-- What this task involves --
Work out how many lines below contain "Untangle". Provide only the figure.

-- Given data --
▼

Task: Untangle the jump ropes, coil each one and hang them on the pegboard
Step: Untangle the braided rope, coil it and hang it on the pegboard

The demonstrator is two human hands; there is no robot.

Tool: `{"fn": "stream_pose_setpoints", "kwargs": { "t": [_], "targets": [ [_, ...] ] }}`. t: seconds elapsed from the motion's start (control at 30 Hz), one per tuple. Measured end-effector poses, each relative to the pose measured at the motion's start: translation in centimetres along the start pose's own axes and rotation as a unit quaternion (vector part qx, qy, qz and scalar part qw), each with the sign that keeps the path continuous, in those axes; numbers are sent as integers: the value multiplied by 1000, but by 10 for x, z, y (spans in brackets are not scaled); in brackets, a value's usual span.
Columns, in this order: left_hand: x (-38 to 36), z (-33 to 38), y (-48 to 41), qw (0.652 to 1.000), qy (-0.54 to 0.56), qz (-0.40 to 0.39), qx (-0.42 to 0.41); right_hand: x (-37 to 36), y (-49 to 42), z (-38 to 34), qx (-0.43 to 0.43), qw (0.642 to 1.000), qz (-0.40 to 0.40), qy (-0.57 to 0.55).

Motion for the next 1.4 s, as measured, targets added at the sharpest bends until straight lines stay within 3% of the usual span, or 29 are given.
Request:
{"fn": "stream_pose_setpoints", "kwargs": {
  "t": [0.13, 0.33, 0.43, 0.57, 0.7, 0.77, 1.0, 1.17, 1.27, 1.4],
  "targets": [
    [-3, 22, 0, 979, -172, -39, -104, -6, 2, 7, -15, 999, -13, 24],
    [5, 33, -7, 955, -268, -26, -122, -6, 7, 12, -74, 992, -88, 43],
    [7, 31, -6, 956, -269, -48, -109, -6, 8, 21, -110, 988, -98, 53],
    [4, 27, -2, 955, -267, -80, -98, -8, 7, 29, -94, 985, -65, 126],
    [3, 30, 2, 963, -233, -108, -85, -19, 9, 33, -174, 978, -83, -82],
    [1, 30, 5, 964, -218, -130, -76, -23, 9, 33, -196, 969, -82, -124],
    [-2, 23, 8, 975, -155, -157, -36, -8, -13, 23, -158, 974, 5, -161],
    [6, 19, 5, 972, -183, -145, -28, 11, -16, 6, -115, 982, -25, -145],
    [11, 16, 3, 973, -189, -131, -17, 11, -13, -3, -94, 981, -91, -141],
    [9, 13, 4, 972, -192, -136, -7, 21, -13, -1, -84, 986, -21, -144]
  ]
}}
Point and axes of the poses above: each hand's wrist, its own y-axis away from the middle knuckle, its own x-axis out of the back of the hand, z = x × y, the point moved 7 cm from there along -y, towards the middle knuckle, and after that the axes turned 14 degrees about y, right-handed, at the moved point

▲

-- Solution for this exercise --
2